In my testing with hundreds of random rectangles, this avoided comparisons on the order of single digit percentages (e.g. 2% or 3%) and occasionally increased the number of comparisons. However, presumably your data isn't random and might fare better with this type of screening.

Depending on the nature of your data, you could break this up into a container rectangle check for each batch of 10K rectangles out of 50K or what ever slice gives you maximum efficiency. Possibly presorting the rectangles (e.g. by their centers) before assigning them to container batches.

We can break up and batch both lists with container rectangles:

listAA = [listA[x:x + 10] for x in range(0, len(listA), 10)]

for i, arrays in enumerate(listAA):
    listAA[i] = [containing_rectangle(arrays)] + arrays

listBB = [listB[x:x + 10] for x in range(0, len(listB), 10)]

for i, arrays in enumerate(listBB):
    listBB[i] = [containing_rectangle(arrays)] + arrays

for bb in listBB:
    for aa in listAA:
        if bb[0].overlap(aa[0]):
            for b in bb[1:]:
                if b.overlap(aa[0]):
                    for a in aa[1:]:
                        if b.overlap(a):

With my random data, this decreased the comparisons on the order of 15% to 20%, even counting the container rectangle comparisons. The batching of rectangles above is arbitrary and you can likely do better.


First off: As with many a problem from computational geometry, specifying the parameters for order-of-growth analysis needs care: calling the lengths of the lists m and n, the worst case in just those parameters is Ω(m×n), as all areas might overlap (in this regard, the algorithm from the question is asymptotically optimal). It is usual to include the size of the output: t = f(m, n, o) (Output-sensitive algorithm).
Trivially, f ∈ Ω(m+n+o) for the problem presented.

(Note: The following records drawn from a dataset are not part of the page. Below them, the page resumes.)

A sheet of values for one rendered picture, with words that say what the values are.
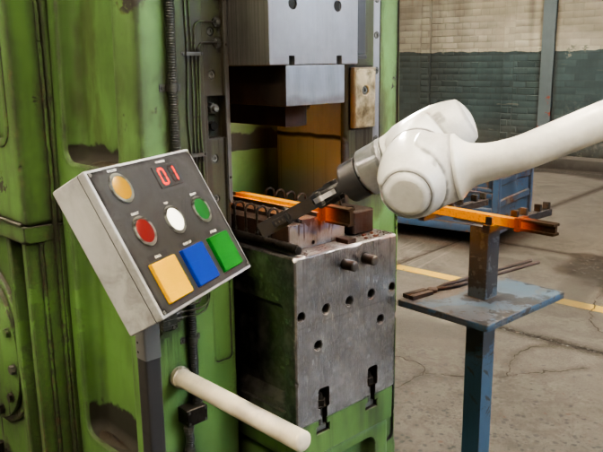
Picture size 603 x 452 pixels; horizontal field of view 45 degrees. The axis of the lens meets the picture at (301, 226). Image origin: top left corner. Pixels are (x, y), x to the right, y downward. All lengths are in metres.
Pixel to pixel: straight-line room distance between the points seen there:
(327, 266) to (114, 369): 0.69
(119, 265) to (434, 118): 0.57
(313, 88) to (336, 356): 0.69
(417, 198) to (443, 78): 9.38
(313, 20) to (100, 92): 0.57
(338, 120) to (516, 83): 7.86
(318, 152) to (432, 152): 1.12
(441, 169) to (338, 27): 0.85
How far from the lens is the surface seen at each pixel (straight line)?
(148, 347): 1.47
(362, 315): 1.95
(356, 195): 1.29
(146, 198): 1.34
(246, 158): 2.28
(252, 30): 1.74
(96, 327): 2.13
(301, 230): 1.80
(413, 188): 1.04
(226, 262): 1.43
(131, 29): 1.67
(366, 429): 2.11
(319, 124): 2.15
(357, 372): 1.99
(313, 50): 1.79
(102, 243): 1.26
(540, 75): 9.72
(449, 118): 1.22
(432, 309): 2.03
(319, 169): 2.17
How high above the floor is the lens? 1.37
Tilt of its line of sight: 13 degrees down
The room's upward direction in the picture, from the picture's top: 1 degrees counter-clockwise
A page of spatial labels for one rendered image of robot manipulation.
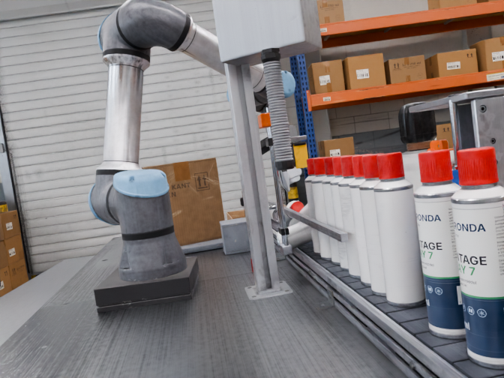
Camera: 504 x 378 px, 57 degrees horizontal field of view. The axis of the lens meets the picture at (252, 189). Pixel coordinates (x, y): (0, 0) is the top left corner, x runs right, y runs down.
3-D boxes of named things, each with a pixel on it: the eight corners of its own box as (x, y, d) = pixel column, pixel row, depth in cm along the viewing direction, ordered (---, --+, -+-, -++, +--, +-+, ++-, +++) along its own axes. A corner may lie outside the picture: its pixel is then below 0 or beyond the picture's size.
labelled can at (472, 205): (541, 364, 43) (519, 143, 41) (489, 375, 42) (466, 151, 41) (503, 343, 48) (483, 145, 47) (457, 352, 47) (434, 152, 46)
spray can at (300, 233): (286, 235, 113) (361, 200, 104) (289, 255, 110) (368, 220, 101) (274, 229, 109) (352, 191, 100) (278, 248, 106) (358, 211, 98)
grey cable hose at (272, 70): (297, 168, 81) (281, 46, 79) (277, 171, 80) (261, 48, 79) (292, 168, 84) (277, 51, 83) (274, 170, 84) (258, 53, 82)
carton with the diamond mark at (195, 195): (227, 237, 155) (216, 157, 153) (155, 250, 148) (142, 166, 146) (207, 228, 184) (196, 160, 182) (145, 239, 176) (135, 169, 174)
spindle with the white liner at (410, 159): (456, 226, 108) (442, 97, 106) (420, 232, 107) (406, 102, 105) (436, 221, 117) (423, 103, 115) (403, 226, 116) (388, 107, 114)
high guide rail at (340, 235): (348, 241, 75) (346, 232, 75) (340, 242, 75) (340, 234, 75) (254, 196, 182) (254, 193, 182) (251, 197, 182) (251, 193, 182)
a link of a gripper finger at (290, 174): (306, 184, 131) (298, 155, 135) (286, 187, 130) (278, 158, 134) (304, 188, 133) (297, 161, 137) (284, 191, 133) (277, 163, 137)
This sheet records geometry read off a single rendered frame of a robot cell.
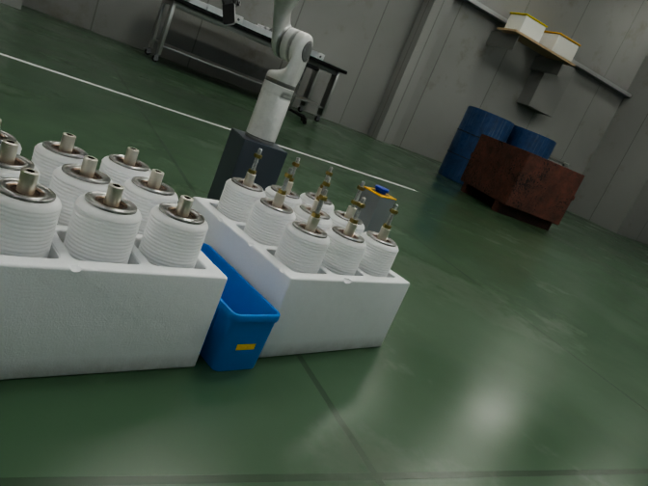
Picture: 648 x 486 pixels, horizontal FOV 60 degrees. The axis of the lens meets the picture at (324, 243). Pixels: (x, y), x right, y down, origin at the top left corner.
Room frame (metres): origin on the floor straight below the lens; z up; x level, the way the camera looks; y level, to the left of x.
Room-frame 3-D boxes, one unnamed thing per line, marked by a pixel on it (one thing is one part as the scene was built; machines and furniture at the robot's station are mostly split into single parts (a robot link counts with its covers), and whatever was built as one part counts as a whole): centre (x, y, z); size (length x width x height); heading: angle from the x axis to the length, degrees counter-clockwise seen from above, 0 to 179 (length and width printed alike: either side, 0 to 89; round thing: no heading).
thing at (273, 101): (1.67, 0.30, 0.39); 0.09 x 0.09 x 0.17; 32
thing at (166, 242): (0.87, 0.23, 0.16); 0.10 x 0.10 x 0.18
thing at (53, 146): (0.95, 0.48, 0.25); 0.08 x 0.08 x 0.01
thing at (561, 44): (9.79, -2.22, 2.38); 0.52 x 0.44 x 0.29; 122
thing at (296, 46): (1.67, 0.30, 0.54); 0.09 x 0.09 x 0.17; 74
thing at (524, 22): (9.38, -1.56, 2.37); 0.48 x 0.40 x 0.27; 122
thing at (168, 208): (0.87, 0.23, 0.25); 0.08 x 0.08 x 0.01
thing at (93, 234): (0.79, 0.31, 0.16); 0.10 x 0.10 x 0.18
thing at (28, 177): (0.70, 0.40, 0.26); 0.02 x 0.02 x 0.03
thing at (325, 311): (1.27, 0.05, 0.09); 0.39 x 0.39 x 0.18; 49
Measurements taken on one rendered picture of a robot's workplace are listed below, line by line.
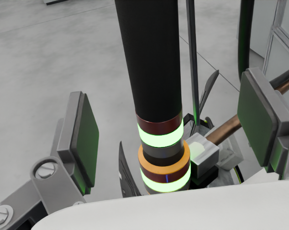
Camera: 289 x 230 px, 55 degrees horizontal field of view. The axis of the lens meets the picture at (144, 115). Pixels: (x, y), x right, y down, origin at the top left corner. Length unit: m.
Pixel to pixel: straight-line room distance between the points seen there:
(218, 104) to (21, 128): 1.90
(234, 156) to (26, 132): 2.33
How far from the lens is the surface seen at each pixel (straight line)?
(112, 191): 2.12
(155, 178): 0.23
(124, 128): 2.52
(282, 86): 0.35
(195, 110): 0.20
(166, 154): 0.21
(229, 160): 0.80
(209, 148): 0.27
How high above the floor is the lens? 1.75
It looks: 42 degrees down
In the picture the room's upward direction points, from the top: 9 degrees counter-clockwise
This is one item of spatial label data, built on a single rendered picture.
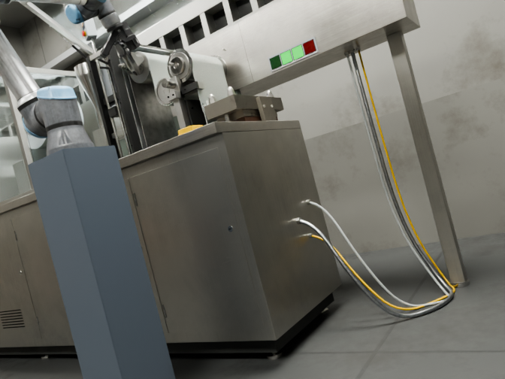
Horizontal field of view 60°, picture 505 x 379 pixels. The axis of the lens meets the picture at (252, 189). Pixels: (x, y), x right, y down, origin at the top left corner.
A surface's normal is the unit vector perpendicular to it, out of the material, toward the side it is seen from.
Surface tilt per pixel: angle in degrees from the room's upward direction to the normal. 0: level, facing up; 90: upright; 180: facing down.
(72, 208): 90
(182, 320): 90
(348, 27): 90
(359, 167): 90
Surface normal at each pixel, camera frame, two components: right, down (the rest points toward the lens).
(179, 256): -0.54, 0.14
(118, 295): 0.81, -0.22
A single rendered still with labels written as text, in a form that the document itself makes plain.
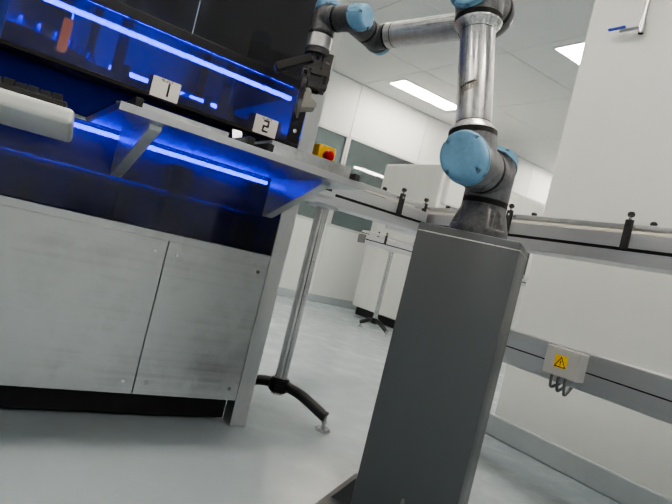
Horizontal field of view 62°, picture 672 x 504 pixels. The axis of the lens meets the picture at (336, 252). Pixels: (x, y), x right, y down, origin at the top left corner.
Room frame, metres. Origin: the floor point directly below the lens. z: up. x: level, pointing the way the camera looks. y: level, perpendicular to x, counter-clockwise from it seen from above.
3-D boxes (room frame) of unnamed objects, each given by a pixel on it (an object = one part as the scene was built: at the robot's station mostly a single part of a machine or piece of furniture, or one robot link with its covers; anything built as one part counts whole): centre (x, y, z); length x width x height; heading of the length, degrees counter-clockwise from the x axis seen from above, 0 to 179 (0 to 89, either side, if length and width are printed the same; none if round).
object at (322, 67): (1.69, 0.19, 1.18); 0.09 x 0.08 x 0.12; 100
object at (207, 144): (1.65, 0.38, 0.87); 0.70 x 0.48 x 0.02; 123
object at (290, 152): (1.70, 0.21, 0.90); 0.34 x 0.26 x 0.04; 33
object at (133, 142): (1.50, 0.59, 0.80); 0.34 x 0.03 x 0.13; 33
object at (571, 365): (1.79, -0.79, 0.50); 0.12 x 0.05 x 0.09; 33
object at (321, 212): (2.23, 0.09, 0.46); 0.09 x 0.09 x 0.77; 33
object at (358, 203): (2.31, -0.03, 0.92); 0.69 x 0.15 x 0.16; 123
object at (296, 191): (1.77, 0.17, 0.80); 0.34 x 0.03 x 0.13; 33
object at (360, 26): (1.64, 0.11, 1.34); 0.11 x 0.11 x 0.08; 54
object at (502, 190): (1.45, -0.34, 0.96); 0.13 x 0.12 x 0.14; 144
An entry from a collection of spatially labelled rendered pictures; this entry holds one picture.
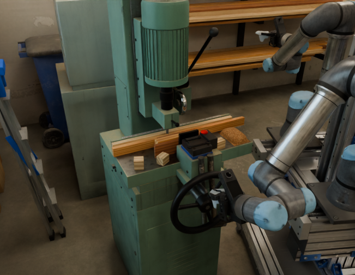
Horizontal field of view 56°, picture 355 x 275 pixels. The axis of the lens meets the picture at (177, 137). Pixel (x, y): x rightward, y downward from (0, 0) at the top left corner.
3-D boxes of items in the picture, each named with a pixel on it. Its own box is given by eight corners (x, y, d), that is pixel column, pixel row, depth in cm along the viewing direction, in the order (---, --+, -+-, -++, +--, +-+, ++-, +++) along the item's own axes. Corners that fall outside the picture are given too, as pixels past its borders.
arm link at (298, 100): (281, 115, 170) (284, 90, 163) (302, 111, 174) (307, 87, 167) (295, 126, 160) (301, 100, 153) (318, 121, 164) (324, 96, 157)
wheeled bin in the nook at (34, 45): (42, 153, 307) (16, 49, 259) (38, 127, 350) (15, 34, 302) (110, 140, 330) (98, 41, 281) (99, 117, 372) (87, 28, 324)
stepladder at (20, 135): (44, 245, 215) (-37, 74, 152) (41, 219, 235) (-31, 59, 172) (69, 236, 220) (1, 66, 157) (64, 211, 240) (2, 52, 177)
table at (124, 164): (135, 204, 123) (134, 191, 120) (112, 162, 147) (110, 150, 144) (265, 163, 146) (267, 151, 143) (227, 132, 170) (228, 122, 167)
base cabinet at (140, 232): (144, 315, 173) (135, 213, 137) (112, 238, 218) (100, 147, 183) (217, 281, 190) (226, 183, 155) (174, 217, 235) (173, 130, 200)
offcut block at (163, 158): (162, 159, 138) (162, 151, 137) (169, 161, 137) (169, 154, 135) (156, 163, 135) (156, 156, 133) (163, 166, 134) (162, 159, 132)
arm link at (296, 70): (276, 71, 186) (280, 52, 180) (293, 69, 189) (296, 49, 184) (285, 76, 180) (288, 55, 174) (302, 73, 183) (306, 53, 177)
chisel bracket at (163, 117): (164, 132, 140) (164, 114, 136) (151, 119, 151) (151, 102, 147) (180, 129, 143) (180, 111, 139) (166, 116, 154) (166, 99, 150)

Line Sweep is a paradigm to reduce geometrical problems by one dimension - in its original form, from 2D to 1D, plane to line.

Imagine all the rectangles in the plane, different colours for the lists.
 Now sweep a line across this plane - left to right, conventionally, and infinitesimally further to the right "for low y-coordinates" (handle coordinates in increasing x-order, increasing y-order for equal x).
 For all of this sweep (or scan), per colour keep one set representing the "y-intervals" of all rectangles at the current x-coordinate, starting empty. (In a data structure supporting insertion, deletion, and enumerating all intervals that overlap a query interval: see below.)
 Meeting the left side of a rectangle, add the segment to the data structure for its colour. Report overlapping intervals/rectangles in any other colour.
 At a right side, remove the segment.
 Depending on the definition of "overlapping", handle left sides before right sides - or the other way round.


There are many data structures supporting insertion and deletion of intervals, and finding all intervals that overlap a query interval. Currently, I think Augmented Search-Trees may be easiest to understand, implement, test, analyse…
Using this, enumerating all o intersecting pairs of axis-aligned rectangles (a, b) from listA and listB should be possible in O((m+n)log(m+n)+o) time and O(m+n) space. For sizeable problem instances, avoid data structures needing more than linear space ((original) Segment Trees, for one example pertaining to interval overlap).


Another paradigm in algorithm design is Divide&Conquer: with a computational geometry problem, choose one dimension in which the problem can be divided into independent parts, and a coordinate such that the sub-problems for "coordinates below" and "coordinates above" are close in expected run-time. Quite possibly, another (and different) sub-problem "including the coordinate" needs to be solved. This tends to be beneficial when a) the run-time for solving sub-problems is "super-log-linear", and b) there is a cheap (linear) way to construct the overall solution from the solutions for the sub-problems.
This lends itself to concurrent problem solving, and can be used with any other approach for sub-problems, including line sweep.


There will be many ways to tweak each approach, starting with disregarding input items that can't possibly contribute to the output. To "fairly" compare implementations of algorithms of like order of growth, don't aim for a fair "level of tweakedness": try to invest fair amounts of time for tweaking.